- **Work task**: The reply must be the number of lines in the following material that include the word "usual", and nothing more.

- **Raw data**:

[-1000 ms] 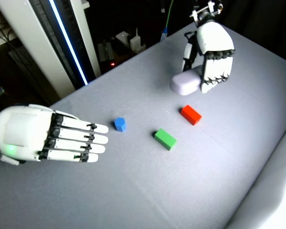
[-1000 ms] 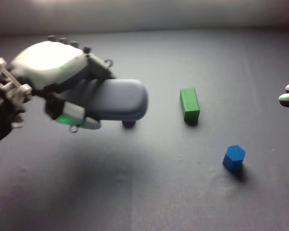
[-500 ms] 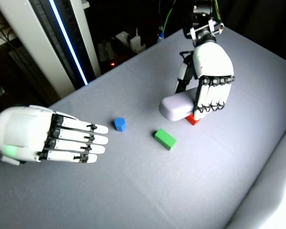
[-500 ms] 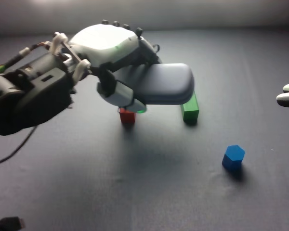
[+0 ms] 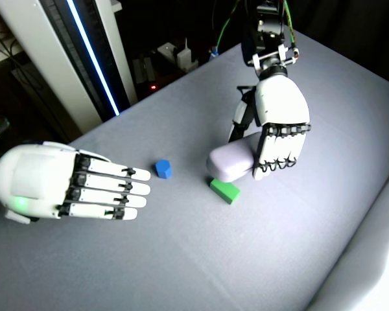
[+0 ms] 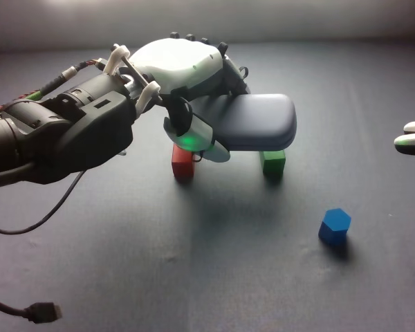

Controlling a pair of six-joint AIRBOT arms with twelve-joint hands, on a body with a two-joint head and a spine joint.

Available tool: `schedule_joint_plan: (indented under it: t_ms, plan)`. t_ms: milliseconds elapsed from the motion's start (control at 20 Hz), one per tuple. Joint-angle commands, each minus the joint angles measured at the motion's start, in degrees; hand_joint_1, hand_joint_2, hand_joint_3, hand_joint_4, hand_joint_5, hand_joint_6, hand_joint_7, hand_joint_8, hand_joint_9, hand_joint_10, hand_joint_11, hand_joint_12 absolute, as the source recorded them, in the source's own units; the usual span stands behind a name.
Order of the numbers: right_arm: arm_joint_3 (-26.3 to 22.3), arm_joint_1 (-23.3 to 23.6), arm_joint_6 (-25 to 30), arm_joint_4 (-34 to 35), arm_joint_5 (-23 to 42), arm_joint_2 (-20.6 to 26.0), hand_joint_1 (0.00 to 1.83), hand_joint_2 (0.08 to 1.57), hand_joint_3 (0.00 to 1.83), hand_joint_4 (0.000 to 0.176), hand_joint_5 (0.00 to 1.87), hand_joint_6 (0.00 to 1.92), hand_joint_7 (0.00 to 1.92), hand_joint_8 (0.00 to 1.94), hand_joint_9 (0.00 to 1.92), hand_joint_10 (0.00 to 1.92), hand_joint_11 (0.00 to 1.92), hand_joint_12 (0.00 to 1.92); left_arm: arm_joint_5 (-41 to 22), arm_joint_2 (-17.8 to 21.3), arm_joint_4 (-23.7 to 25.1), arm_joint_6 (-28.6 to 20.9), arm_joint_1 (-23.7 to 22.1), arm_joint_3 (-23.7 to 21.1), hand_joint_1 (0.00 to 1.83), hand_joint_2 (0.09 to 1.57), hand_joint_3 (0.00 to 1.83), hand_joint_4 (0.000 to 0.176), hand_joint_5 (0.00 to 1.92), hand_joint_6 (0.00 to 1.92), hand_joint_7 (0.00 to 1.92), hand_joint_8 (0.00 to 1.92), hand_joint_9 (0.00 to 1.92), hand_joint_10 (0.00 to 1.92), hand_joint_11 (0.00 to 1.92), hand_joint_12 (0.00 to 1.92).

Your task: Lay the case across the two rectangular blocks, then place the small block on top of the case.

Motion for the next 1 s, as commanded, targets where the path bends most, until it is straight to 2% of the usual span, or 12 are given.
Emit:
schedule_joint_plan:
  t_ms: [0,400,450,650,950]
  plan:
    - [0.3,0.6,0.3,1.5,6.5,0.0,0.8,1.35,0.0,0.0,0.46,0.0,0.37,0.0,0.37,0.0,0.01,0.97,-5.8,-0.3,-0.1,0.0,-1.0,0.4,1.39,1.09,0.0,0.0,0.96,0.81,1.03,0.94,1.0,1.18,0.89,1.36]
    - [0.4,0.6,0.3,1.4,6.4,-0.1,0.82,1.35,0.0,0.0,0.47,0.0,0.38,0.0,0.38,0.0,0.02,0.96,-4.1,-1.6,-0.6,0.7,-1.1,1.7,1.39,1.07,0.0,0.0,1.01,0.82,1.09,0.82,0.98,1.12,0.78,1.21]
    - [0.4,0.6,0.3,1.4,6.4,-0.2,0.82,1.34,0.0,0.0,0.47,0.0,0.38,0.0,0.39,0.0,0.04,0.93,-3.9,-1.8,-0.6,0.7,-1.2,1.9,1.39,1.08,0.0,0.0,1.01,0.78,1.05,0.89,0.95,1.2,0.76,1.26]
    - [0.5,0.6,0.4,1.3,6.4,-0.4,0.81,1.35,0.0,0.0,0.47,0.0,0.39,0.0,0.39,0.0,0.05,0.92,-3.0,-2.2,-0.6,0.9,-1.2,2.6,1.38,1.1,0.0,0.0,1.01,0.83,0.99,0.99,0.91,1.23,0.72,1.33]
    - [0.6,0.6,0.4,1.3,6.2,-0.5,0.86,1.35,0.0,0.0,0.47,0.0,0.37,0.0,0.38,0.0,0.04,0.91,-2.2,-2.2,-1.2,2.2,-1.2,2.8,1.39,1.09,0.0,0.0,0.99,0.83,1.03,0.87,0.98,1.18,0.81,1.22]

- **Result**: 2